(Extracted data entries)

[Start of Attachment]

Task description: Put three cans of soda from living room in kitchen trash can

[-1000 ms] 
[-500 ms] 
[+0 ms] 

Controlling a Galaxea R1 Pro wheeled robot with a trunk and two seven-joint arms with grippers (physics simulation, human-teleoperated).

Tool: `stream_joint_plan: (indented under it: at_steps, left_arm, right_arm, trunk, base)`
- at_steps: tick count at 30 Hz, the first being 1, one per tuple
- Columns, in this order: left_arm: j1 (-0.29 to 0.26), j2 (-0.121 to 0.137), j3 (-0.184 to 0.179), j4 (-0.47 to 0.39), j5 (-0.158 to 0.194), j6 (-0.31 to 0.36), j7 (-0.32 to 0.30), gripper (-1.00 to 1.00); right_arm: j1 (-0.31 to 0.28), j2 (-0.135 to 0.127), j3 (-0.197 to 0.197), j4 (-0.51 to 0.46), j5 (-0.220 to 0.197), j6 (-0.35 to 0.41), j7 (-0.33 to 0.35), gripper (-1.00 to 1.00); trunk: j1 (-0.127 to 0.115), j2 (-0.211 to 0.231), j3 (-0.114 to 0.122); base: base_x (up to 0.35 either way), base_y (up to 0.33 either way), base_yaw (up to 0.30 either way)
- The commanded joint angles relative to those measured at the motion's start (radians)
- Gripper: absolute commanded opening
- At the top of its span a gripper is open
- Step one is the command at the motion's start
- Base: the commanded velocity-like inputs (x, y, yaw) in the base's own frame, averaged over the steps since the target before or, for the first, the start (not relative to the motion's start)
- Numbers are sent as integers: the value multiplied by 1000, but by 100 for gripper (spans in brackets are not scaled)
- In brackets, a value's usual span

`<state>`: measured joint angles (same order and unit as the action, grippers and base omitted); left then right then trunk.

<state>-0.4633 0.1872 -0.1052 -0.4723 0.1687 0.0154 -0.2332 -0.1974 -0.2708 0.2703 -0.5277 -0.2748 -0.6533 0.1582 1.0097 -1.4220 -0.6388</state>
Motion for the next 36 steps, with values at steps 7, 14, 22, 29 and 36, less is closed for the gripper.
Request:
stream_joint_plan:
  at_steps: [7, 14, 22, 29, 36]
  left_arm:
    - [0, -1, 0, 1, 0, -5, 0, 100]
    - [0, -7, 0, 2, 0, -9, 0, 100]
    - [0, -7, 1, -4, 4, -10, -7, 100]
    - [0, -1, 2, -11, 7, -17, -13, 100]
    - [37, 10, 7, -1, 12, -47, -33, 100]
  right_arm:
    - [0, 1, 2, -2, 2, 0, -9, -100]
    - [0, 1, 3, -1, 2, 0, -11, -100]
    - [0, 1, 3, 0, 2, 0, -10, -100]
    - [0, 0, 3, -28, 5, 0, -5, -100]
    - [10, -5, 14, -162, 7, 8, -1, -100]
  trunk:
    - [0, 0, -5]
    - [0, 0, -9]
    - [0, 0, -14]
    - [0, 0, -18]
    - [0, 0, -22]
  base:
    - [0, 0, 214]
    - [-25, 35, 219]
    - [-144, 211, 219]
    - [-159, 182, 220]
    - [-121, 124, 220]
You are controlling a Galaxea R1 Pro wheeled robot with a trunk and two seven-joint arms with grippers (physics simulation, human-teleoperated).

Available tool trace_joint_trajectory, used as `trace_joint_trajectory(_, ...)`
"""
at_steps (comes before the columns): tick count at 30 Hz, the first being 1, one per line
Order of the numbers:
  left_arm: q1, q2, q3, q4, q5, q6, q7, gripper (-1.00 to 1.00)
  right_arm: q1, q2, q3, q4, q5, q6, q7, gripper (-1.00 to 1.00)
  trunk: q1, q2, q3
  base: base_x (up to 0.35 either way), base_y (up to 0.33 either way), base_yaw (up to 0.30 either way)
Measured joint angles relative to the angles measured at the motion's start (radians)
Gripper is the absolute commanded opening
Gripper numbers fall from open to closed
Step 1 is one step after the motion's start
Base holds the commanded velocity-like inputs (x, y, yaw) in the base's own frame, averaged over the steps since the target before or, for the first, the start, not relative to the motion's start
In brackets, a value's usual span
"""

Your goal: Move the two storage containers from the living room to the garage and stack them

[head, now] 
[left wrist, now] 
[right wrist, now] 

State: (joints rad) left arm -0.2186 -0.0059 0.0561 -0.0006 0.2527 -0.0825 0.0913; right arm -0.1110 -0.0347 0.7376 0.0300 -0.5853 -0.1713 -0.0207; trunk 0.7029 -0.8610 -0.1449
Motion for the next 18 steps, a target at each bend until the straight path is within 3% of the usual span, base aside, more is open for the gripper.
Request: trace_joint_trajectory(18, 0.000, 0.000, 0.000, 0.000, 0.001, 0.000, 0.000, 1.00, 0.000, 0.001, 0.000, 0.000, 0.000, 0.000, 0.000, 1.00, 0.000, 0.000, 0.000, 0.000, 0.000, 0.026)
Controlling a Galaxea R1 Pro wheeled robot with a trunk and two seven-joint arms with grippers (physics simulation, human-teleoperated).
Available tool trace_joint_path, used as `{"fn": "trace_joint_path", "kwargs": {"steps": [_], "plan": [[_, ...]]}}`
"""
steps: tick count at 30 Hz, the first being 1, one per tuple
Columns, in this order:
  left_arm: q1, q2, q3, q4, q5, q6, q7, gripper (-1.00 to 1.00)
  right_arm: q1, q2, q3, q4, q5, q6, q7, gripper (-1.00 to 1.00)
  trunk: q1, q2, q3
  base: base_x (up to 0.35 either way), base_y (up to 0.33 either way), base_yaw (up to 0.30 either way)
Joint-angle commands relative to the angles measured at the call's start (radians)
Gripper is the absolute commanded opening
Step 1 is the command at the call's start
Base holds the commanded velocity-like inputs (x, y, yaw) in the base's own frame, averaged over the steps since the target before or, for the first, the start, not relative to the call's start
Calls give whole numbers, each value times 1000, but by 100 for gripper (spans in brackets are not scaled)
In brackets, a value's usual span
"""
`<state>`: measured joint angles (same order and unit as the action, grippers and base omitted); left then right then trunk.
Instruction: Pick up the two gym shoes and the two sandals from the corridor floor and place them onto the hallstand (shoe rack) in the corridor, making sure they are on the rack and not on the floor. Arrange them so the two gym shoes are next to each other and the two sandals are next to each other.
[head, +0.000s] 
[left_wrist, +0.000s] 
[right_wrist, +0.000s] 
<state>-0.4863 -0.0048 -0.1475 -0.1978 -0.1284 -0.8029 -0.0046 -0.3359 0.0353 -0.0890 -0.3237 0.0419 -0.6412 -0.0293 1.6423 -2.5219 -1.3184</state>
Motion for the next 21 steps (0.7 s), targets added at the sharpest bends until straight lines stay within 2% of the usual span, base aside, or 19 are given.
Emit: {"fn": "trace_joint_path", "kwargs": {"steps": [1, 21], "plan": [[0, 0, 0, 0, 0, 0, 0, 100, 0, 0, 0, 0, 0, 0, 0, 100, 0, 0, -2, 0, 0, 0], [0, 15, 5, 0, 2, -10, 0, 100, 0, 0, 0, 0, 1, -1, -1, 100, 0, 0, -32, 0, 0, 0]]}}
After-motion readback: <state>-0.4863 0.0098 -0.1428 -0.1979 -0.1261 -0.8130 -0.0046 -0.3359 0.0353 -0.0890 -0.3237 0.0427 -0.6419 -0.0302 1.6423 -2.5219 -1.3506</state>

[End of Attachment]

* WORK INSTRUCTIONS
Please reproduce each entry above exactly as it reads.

* WRITTEN RESPONSE
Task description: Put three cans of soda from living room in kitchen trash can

[-1000 ms] 
[-500 ms] 
[+0 ms] 

Controlling a Galaxea R1 Pro wheeled robot with a trunk and two seven-joint arms with grippers (physics simulation, human-teleoperated).

Tool: `stream_joint_plan: (indented under it: at_steps, left_arm, right_arm, trunk, base)`
- at_steps: tick count at 30 Hz, the first being 1, one per tuple
- Columns, in this order: left_arm: j1 (-0.29 to 0.26), j2 (-0.121 to 0.137), j3 (-0.184 to 0.179), j4 (-0.47 to 0.39), j5 (-0.158 to 0.194), j6 (-0.31 to 0.36), j7 (-0.32 to 0.30), gripper (-1.00 to 1.00); right_arm: j1 (-0.31 to 0.28), j2 (-0.135 to 0.127), j3 (-0.197 to 0.197), j4 (-0.51 to 0.46), j5 (-0.220 to 0.197), j6 (-0.35 to 0.41), j7 (-0.33 to 0.35), gripper (-1.00 to 1.00); trunk: j1 (-0.127 to 0.115), j2 (-0.211 to 0.231), j3 (-0.114 to 0.122); base: base_x (up to 0.35 either way), base_y (up to 0.33 either way), base_yaw (up to 0.30 either way)
- The commanded joint angles relative to those measured at the motion's start (radians)
- Gripper: absolute commanded opening
- At the top of its span a gripper is open
- Step one is the command at the motion's start
- Base: the commanded velocity-like inputs (x, y, yaw) in the base's own frame, averaged over the steps since the target before or, for the first, the start (not relative to the motion's start)
- Numbers are sent as integers: the value multiplied by 1000, but by 100 for gripper (spans in brackets are not scaled)
- In brackets, a value's usual span

`<state>`: measured joint angles (same order and unit as the action, grippers and base omitted); left then right then trunk.

<state>-0.4633 0.1872 -0.1052 -0.4723 0.1687 0.0154 -0.2332 -0.1974 -0.2708 0.2703 -0.5277 -0.2748 -0.6533 0.1582 1.0097 -1.4220 -0.6388</state>
Motion for the next 36 steps, with values at steps 7, 14, 22, 29 and 36, less is closed for the gripper.
Request:
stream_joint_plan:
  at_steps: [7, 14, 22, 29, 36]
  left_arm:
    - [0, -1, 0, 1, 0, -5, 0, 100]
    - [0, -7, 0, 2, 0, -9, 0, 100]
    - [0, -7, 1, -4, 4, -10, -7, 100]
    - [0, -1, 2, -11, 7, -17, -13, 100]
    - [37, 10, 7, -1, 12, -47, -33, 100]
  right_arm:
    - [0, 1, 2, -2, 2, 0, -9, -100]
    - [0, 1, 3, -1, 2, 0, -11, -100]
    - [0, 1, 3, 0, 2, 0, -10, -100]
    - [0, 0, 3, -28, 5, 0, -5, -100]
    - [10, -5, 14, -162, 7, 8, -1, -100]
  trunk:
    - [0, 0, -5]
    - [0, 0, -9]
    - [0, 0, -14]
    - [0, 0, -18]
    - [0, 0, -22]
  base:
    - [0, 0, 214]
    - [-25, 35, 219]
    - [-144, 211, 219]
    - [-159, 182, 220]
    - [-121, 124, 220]
You are controlling a Galaxea R1 Pro wheeled robot with a trunk and two seven-joint arms with grippers (physics simulation, human-teleoperated).

Available tool trace_joint_trajectory, used as `trace_joint_trajectory(_, ...)`
"""
at_steps (comes before the columns): tick count at 30 Hz, the first being 1, one per line
Order of the numbers:
  left_arm: q1, q2, q3, q4, q5, q6, q7, gripper (-1.00 to 1.00)
  right_arm: q1, q2, q3, q4, q5, q6, q7, gripper (-1.00 to 1.00)
  trunk: q1, q2, q3
  base: base_x (up to 0.35 either way), base_y (up to 0.33 either way), base_yaw (up to 0.30 either way)
Measured joint angles relative to the angles measured at the motion's start (radians)
Gripper is the absolute commanded opening
Gripper numbers fall from open to closed
Step 1 is one step after the motion's start
Base holds the commanded velocity-like inputs (x, y, yaw) in the base's own frame, averaged over the steps since the target before or, for the first, the start, not relative to the motion's start
In brackets, a value's usual span
"""

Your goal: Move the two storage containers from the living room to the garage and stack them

[head, now] 
[left wrist, now] 
[right wrist, now] 

State: (joints rad) left arm -0.2186 -0.0059 0.0561 -0.0006 0.2527 -0.0825 0.0913; right arm -0.1110 -0.0347 0.7376 0.0300 -0.5853 -0.1713 -0.0207; trunk 0.7029 -0.8610 -0.1449
Motion for the next 18 steps, a target at each bend until the straight path is within 3% of the usual span, base aside, more is open for the gripper.
Request: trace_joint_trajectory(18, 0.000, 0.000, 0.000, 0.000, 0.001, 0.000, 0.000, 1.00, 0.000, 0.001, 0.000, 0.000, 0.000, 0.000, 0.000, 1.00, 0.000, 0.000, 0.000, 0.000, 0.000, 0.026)
Controlling a Galaxea R1 Pro wheeled robot with a trunk and two seven-joint arms with grippers (physics simulation, human-teleoperated).
Available tool trace_joint_path, used as `{"fn": "trace_joint_path", "kwargs": {"steps": [_], "plan": [[_, ...]]}}`
"""
steps: tick count at 30 Hz, the first being 1, one per tuple
Columns, in this order:
  left_arm: q1, q2, q3, q4, q5, q6, q7, gripper (-1.00 to 1.00)
  right_arm: q1, q2, q3, q4, q5, q6, q7, gripper (-1.00 to 1.00)
  trunk: q1, q2, q3
  base: base_x (up to 0.35 either way), base_y (up to 0.33 either way), base_yaw (up to 0.30 either way)
Joint-angle commands relative to the angles measured at the call's start (radians)
Gripper is the absolute commanded opening
Step 1 is the command at the call's start
Base holds the commanded velocity-like inputs (x, y, yaw) in the base's own frame, averaged over the steps since the target before or, for the first, the start, not relative to the call's start
Calls give whole numbers, each value times 1000, but by 100 for gripper (spans in brackets are not scaled)
In brackets, a value's usual span
"""
`<state>`: measured joint angles (same order and unit as the action, grippers and base omitted); left then right then trunk.
Instruction: Pick up the two gym shoes and the two sandals from the corridor floor and place them onto the hallstand (shoe rack) in the corridor, making sure they are on the rack and not on the floor. Arrange them so the two gym shoes are next to each other and the two sandals are next to each other.
[head, +0.000s] 
[left_wrist, +0.000s] 
[right_wrist, +0.000s] 
<state>-0.4863 -0.0048 -0.1475 -0.1978 -0.1284 -0.8029 -0.0046 -0.3359 0.0353 -0.0890 -0.3237 0.0419 -0.6412 -0.0293 1.6423 -2.5219 -1.3184</state>
Motion for the next 21 steps (0.7 s), targets added at the sharpest bends until straight lines stay within 2% of the usual span, base aside, or 19 are given.
Emit: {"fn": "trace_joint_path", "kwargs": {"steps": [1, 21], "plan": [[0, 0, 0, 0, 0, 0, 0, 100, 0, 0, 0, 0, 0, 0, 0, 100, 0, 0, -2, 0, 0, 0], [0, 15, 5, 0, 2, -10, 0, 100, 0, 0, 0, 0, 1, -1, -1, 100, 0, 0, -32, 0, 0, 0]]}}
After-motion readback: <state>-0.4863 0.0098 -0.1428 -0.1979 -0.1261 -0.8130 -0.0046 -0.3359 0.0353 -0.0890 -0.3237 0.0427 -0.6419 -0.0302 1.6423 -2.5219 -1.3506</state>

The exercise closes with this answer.